Who doesn’t want to experience wine country under the heat of the summer sun and to see the ripe grapes waiting to be picked off the wine? But the height of summer and the weeks around harvest time are the busiest times of year in wine country. Hotel rates skyrocket, tasting rooms are crowded, and traffic on Highway 29 slows to a crawl.

Come in off-season and you’ll not only save money, but you’ll receive more personal attention from the staff at wineries and won’t have to resort to throwing elbows to get a taste. Even in winter, temps are generally mild and range from 40 to 60 degrees. It’s possible to visit in January or February and experience sunny, warm days that require only a light sweater.
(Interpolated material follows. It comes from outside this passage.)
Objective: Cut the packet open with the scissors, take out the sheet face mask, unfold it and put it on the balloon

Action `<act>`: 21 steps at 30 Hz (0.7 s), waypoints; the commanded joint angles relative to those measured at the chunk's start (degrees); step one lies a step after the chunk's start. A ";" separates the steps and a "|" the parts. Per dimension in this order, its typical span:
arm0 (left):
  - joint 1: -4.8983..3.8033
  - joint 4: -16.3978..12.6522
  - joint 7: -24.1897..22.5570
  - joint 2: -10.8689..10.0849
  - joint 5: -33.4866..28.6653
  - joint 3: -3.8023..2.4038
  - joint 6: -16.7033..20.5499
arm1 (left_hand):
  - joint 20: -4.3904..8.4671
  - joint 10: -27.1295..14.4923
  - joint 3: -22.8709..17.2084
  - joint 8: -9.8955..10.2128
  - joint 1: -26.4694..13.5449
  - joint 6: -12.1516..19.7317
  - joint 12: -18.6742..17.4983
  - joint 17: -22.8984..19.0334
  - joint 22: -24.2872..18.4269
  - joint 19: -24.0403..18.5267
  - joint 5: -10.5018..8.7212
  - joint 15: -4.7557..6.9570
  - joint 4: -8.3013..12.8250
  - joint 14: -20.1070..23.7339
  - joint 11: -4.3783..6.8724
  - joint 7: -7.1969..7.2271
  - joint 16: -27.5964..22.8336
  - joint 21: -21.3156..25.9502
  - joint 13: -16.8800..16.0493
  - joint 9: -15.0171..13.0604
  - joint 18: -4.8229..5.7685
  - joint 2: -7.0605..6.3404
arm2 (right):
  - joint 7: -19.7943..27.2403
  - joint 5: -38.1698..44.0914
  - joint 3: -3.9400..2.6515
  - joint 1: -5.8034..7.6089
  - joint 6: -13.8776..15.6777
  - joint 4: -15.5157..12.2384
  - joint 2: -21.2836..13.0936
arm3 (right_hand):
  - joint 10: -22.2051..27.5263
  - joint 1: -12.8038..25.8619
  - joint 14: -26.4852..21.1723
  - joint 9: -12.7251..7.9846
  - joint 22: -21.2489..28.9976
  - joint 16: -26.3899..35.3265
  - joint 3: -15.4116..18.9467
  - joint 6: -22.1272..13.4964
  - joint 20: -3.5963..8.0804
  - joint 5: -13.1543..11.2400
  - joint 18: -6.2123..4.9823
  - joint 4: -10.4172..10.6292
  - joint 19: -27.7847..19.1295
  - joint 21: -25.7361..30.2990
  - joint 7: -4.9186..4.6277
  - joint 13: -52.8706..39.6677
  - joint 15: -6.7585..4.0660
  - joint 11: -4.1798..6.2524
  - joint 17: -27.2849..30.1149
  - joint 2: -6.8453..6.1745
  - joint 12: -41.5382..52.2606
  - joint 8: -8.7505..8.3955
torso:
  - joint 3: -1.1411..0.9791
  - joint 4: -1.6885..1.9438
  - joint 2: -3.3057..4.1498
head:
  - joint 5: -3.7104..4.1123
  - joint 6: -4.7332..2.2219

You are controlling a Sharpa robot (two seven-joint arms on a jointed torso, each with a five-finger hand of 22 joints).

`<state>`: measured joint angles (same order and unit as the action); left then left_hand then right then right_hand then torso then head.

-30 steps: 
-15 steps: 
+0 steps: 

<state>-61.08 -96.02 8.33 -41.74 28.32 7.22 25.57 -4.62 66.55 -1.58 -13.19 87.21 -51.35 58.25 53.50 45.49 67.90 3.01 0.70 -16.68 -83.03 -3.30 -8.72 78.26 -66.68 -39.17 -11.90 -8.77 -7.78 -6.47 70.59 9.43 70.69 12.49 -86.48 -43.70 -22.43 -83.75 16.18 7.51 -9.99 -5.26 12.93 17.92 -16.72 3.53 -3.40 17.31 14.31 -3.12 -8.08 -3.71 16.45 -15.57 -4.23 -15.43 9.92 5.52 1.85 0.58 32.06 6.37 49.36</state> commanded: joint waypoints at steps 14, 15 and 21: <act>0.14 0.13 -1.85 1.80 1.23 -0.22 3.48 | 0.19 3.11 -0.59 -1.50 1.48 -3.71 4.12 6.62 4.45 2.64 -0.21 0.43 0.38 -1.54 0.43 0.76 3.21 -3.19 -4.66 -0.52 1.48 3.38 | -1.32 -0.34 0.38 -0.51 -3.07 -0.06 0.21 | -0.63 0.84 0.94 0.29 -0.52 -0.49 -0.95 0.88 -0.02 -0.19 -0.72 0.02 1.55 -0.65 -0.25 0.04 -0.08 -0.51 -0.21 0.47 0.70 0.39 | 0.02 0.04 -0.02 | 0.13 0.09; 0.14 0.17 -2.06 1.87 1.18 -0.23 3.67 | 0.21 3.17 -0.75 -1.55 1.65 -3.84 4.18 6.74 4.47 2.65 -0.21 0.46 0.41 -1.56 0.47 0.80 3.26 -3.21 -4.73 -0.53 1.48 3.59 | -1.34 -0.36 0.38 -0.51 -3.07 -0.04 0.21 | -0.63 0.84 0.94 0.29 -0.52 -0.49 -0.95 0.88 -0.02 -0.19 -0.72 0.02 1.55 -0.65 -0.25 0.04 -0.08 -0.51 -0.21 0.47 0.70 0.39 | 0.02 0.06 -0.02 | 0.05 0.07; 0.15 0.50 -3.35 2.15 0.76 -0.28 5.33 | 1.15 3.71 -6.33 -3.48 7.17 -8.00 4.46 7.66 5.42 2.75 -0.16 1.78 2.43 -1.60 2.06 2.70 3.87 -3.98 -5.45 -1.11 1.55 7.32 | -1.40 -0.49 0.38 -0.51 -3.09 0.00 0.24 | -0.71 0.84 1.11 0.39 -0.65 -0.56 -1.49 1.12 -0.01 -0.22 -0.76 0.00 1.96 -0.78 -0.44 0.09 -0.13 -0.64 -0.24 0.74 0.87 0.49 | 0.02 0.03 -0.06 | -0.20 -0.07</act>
>> Discover shoulder seasons around the world

When in Napa, stay in Calistoga

If you have your heart set on visiting some of Napa Valley’s 230 or so wineries, make Calistoga your home base. While the city of Napa itself has grown to look like any other strip-mall filled American suburb and Yountville looks like the culinary version of Disneyland (impossibly clean streets, all new buildings designed to look “quaint”), Calistoga still looks like a small frontier town filled with famers – or farmers who drive Porsches, as is the case with some of the vineyard owners.
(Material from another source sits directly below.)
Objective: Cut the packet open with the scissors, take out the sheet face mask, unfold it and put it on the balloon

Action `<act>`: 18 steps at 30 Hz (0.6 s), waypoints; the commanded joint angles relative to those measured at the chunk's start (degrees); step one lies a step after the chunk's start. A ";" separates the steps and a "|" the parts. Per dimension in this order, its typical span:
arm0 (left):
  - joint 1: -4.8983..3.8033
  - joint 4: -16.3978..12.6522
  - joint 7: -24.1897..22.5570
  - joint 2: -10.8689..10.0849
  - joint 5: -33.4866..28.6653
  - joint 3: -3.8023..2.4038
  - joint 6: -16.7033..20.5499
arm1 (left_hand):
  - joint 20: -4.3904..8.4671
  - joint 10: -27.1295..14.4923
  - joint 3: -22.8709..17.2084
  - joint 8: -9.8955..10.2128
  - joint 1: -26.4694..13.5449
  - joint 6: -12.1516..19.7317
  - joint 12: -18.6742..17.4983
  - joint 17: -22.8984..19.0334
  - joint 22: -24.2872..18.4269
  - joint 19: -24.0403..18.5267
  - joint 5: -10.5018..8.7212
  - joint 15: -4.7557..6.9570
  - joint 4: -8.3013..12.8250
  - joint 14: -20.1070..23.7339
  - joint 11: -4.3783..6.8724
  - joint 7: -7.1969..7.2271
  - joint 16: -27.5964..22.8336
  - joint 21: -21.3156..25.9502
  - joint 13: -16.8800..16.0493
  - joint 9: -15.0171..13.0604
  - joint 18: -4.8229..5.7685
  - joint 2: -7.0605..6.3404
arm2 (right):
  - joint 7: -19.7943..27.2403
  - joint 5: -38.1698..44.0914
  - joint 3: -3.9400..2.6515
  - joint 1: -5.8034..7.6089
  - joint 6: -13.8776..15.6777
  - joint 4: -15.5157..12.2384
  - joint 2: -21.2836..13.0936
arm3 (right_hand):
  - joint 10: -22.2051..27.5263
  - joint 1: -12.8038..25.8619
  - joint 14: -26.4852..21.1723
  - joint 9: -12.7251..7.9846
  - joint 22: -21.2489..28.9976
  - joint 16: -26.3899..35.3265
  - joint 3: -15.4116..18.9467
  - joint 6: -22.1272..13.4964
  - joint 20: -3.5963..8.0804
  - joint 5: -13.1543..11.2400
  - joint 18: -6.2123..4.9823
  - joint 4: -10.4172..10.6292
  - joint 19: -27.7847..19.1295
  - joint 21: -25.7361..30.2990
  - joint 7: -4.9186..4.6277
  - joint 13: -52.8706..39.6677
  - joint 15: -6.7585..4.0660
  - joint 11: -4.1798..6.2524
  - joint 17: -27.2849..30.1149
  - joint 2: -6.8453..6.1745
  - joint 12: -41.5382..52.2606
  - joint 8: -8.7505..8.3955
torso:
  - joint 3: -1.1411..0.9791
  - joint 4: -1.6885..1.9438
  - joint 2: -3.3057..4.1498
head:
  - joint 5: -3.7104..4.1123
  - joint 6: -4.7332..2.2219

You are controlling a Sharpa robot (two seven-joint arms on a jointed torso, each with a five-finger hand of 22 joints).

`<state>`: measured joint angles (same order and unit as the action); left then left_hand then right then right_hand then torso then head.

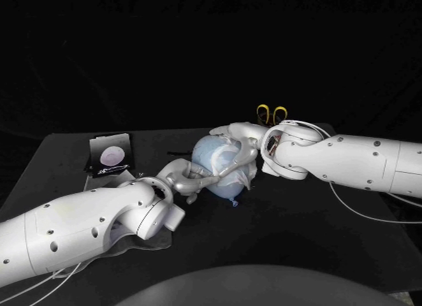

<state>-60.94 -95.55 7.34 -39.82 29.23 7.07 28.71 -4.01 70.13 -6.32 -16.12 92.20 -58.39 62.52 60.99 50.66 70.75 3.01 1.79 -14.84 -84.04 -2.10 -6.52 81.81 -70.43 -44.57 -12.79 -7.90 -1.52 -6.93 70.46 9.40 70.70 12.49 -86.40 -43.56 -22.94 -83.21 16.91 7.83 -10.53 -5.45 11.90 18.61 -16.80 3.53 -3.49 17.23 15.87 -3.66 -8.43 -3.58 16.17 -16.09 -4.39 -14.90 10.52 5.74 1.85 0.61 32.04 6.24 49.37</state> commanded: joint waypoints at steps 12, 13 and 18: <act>0.00 0.09 -3.33 -1.14 -1.48 -0.15 3.53 | 1.39 1.30 -20.74 -5.52 -3.04 -0.59 0.07 -0.19 1.80 -0.87 -0.15 1.26 3.75 -0.36 1.52 1.04 0.62 -1.66 -0.62 -3.57 0.80 -3.67 | -0.92 -0.45 0.41 -0.52 -3.16 -0.12 -0.30 | -0.28 0.29 0.43 0.12 -0.14 -0.38 -0.55 0.51 0.07 -0.23 -0.68 0.08 0.51 -0.27 -0.17 -0.05 0.14 -0.15 -0.09 0.26 0.35 0.32 | 0.02 0.00 -0.01 | 0.10 -0.05; 0.00 0.01 -3.44 -1.41 -1.76 -0.15 3.39 | 1.40 1.26 -22.33 -5.99 -3.84 -0.41 -0.04 -0.24 1.86 -0.94 -0.06 1.22 4.22 -0.34 1.55 1.07 0.62 -1.73 -0.50 -3.92 0.79 -4.35 | -0.92 -0.46 0.41 -0.52 -3.20 -0.13 -0.36 | -0.28 0.29 0.43 0.12 -0.14 -0.38 -0.55 0.51 0.07 -0.23 -0.68 0.08 0.51 -0.27 -0.17 -0.05 0.14 -0.15 -0.09 0.26 0.35 0.32 | 0.02 0.00 0.00 | 0.14 -0.08; 0.01 -0.49 -4.25 -2.82 -3.60 -0.14 1.65 | 1.41 0.91 -30.17 -8.87 -8.58 0.38 -0.86 -0.87 1.62 -1.59 -0.12 1.33 7.40 -0.19 1.57 1.15 0.48 -1.77 0.50 -6.17 0.67 -7.24 | -0.95 -0.48 0.41 -0.52 -3.28 -0.17 -0.55 | -0.29 0.18 0.66 0.10 -0.14 -0.47 -0.57 0.46 0.07 -0.25 -0.69 0.06 0.57 -0.29 -0.24 -0.03 0.13 -0.17 -0.15 0.37 0.39 0.31 | 0.02 0.08 -0.02 | 0.22 -0.12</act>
The main street is home to restaurants in every price range, from pizza parlors and diners to the fancier places you’d expect in Napa Valley. There are several bed and breakfasts offering rooms under $150 per night, and rooms at the elderly and rustic (in the truest sense of the word) Calistoga Inn start at $75 per night in low season.

>> Check out 20 wine hotels and wineries where you can stay the night

Go for the free tastings

Most wineries offer a lengthy tour that explains the wine-making process and take you through their production facilities before letting you sample the wines. The tours are fun and informative, but really, after you’ve seen one tour, you’ve probably seen enough. Skip out on the hour-long tours and $30 per person sit-down tastings and go for the free tours instead.

The number of wineries offering free tastings is dwindling, but there are still enough to fill a long weekend full of sampling. Some wineries will waive the tasting fee if you buy a bottle, and you would probably do that anyways, right? You can also check your chosen winery’s webpage for coupons that allow two tastings for the price of one. The Napa Tourist Guide website is a great resource for locating free tastings and coupons.

Pack a lunch

Many wineries offer a wine-tasting lunch – an hour or two of enjoying wines paired with multiple courses served at the winery restaurant or alfresco among the vineyards. It’s a memorable experience, but a pricey one.

Save money by stopping for a picnic lunch instead. The venerable Dean and Deluca is always a great choice for gourmet sandwiches, meats, cheeses and prepared foods, as is the Oakville Grocery, which has been operating in the Valley for over 100 years.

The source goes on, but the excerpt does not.